■ **MATERIALS PROVIDED**:
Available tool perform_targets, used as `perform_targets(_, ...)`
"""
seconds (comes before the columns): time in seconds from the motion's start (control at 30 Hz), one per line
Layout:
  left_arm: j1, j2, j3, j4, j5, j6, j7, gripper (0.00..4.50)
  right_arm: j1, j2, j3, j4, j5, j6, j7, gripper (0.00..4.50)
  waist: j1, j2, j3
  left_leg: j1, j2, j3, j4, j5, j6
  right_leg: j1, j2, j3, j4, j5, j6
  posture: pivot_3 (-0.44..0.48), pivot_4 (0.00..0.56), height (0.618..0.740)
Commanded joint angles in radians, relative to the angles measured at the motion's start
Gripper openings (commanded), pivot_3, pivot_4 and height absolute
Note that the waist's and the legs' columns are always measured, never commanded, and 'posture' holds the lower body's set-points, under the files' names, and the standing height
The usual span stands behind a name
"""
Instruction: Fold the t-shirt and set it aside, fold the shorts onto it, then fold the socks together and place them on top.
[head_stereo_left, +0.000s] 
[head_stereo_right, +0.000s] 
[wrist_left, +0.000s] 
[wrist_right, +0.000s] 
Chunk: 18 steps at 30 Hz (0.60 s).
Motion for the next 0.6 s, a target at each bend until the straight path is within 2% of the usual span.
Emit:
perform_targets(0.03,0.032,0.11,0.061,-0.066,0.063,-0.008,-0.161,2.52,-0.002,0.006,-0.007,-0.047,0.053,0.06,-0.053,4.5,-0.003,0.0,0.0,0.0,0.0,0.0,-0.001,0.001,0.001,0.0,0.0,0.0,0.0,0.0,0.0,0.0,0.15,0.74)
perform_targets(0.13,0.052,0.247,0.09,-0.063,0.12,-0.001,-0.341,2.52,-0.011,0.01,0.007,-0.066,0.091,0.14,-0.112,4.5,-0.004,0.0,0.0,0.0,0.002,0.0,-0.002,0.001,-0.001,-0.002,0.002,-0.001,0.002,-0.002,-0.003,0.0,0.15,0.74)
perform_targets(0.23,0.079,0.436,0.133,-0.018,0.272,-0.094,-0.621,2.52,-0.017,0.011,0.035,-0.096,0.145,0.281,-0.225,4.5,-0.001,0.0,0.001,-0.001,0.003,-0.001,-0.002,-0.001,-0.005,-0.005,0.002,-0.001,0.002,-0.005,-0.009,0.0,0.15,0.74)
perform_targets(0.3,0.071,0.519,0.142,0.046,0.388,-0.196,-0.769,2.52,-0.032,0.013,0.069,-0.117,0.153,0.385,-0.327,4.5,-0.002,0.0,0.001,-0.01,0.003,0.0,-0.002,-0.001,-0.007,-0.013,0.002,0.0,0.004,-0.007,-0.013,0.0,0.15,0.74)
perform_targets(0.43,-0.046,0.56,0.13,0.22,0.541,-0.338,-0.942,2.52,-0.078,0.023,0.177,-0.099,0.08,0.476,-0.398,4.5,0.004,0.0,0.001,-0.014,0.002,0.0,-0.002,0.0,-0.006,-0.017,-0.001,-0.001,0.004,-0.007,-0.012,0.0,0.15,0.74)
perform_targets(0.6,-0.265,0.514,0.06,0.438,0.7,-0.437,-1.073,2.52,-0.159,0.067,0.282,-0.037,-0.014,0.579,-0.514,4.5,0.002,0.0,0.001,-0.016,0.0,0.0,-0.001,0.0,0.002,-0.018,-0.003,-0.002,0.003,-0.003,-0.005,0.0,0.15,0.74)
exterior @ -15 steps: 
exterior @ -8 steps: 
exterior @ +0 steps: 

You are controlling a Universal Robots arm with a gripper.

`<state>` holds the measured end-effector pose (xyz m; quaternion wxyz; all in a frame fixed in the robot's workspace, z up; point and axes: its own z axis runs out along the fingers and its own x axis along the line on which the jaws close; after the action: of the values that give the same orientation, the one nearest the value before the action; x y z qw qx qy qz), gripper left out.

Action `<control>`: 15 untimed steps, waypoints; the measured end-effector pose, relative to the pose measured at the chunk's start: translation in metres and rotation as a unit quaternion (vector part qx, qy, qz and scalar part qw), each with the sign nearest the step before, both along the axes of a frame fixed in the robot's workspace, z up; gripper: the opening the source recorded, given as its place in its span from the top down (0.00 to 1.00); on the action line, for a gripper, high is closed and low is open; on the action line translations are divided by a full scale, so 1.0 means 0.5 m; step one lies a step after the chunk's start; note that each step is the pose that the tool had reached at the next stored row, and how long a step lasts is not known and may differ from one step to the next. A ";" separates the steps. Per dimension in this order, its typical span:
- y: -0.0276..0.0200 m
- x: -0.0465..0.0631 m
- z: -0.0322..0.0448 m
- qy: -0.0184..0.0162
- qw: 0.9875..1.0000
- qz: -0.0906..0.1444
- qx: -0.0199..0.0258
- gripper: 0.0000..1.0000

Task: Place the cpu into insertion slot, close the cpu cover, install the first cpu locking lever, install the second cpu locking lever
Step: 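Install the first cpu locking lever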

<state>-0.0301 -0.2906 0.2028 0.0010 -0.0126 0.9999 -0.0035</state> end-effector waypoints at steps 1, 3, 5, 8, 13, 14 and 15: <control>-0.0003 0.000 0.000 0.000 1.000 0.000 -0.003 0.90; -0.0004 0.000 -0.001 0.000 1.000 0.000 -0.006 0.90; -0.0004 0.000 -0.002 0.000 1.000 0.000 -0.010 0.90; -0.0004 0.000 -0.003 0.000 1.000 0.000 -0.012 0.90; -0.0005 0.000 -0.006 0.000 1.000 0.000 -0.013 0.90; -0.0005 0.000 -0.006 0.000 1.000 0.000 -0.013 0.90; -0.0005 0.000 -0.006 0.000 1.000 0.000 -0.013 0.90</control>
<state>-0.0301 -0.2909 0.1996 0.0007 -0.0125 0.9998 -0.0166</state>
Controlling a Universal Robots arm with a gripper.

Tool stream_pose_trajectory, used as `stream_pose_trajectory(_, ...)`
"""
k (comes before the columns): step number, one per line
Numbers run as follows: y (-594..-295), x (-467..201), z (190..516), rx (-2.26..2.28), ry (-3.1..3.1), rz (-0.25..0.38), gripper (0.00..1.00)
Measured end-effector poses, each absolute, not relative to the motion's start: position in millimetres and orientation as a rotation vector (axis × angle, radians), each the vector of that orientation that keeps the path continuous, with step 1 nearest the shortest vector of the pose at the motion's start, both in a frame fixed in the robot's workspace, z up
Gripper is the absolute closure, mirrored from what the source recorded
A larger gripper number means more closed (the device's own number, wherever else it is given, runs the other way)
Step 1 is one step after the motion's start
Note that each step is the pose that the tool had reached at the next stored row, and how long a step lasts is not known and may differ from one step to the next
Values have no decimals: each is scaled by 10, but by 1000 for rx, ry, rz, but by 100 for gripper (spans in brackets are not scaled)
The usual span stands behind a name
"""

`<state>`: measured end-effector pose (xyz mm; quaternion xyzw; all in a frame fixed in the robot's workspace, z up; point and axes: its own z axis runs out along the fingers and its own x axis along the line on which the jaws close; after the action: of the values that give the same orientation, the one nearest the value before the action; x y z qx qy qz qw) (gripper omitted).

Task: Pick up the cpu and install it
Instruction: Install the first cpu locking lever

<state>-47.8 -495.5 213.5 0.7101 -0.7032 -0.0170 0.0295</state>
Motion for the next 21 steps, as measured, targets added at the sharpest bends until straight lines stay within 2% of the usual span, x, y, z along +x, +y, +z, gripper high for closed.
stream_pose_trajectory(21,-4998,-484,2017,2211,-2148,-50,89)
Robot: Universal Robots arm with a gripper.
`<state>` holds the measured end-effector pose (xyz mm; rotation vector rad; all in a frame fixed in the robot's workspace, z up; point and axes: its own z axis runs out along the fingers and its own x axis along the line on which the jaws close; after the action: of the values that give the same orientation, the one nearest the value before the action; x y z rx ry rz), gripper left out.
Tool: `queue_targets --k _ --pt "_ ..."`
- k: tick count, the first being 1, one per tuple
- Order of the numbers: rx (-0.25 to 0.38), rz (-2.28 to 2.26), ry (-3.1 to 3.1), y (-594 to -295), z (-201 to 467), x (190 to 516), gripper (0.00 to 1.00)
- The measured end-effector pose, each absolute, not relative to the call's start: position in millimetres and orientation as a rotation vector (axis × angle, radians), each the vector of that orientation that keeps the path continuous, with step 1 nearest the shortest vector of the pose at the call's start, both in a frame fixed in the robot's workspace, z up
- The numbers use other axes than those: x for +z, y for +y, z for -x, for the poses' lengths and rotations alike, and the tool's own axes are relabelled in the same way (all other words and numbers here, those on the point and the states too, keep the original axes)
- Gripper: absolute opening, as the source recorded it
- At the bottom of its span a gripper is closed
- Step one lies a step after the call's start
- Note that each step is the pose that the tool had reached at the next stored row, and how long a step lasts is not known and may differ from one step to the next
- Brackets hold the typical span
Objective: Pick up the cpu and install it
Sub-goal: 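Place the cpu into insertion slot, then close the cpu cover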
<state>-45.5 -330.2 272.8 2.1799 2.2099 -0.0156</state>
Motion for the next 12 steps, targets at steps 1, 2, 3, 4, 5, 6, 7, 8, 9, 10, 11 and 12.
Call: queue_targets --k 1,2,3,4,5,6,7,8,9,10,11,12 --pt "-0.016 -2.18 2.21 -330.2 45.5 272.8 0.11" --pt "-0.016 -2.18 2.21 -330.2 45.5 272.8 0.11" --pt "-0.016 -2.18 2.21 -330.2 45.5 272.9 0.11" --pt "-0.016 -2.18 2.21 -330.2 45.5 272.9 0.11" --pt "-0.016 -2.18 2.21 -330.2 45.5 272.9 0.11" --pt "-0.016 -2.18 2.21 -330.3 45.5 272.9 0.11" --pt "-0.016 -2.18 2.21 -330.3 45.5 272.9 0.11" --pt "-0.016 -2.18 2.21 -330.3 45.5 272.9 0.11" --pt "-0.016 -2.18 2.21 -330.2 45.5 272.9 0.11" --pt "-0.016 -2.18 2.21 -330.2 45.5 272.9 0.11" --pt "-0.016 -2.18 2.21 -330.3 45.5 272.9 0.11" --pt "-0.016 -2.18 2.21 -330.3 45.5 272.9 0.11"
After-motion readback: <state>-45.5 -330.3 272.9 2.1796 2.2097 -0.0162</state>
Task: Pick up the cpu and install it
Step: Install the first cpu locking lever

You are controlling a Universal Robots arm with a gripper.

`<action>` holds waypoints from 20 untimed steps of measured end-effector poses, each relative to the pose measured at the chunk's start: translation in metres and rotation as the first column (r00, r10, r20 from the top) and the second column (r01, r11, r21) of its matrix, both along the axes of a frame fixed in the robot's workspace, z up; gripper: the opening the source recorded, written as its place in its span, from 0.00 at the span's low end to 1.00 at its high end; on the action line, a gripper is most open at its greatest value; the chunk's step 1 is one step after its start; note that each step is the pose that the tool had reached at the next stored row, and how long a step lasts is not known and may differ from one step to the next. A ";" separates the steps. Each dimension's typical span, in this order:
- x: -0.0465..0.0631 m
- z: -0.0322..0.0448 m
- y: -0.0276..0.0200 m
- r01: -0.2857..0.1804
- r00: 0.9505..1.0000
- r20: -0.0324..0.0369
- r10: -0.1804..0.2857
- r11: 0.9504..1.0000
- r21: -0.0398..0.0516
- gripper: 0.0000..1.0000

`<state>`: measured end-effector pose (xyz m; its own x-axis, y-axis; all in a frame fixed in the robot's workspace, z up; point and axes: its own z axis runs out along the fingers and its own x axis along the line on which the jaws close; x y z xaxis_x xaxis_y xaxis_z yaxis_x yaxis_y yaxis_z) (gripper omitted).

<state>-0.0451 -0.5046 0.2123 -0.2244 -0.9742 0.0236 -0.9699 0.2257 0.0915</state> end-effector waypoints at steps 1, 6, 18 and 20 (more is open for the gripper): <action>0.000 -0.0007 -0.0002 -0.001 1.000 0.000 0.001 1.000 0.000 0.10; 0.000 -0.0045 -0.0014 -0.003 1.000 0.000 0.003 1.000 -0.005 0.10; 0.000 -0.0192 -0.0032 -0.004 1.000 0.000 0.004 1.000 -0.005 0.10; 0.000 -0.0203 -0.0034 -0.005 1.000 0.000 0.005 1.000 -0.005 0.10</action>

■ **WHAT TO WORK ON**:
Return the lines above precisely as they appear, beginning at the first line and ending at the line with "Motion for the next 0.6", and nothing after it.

■ **SOLVED EXERCISE**:
Available tool perform_targets, used as `perform_targets(_, ...)`
"""
seconds (comes before the columns): time in seconds from the motion's start (control at 30 Hz), one per line
Layout:
  left_arm: j1, j2, j3, j4, j5, j6, j7, gripper (0.00..4.50)
  right_arm: j1, j2, j3, j4, j5, j6, j7, gripper (0.00..4.50)
  waist: j1, j2, j3
  left_leg: j1, j2, j3, j4, j5, j6
  right_leg: j1, j2, j3, j4, j5, j6
  posture: pivot_3 (-0.44..0.48), pivot_4 (0.00..0.56), height (0.618..0.740)
Commanded joint angles in radians, relative to the angles measured at the motion's start
Gripper openings (commanded), pivot_3, pivot_4 and height absolute
Note that the waist's and the legs' columns are always measured, never commanded, and 'posture' holds the lower body's set-points, under the files' names, and the standing height
The usual span stands behind a name
"""
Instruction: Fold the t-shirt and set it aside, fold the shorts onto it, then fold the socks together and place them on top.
[head_stereo_left, +0.000s] 
[head_stereo_right, +0.000s] 
[wrist_left, +0.000s] 
[wrist_right, +0.000s] 
Chunk: 18 steps at 30 Hz (0.60 s).
Motion for the next 0.6 s, a target at each bend until the straight path is within 2% of the usual span.

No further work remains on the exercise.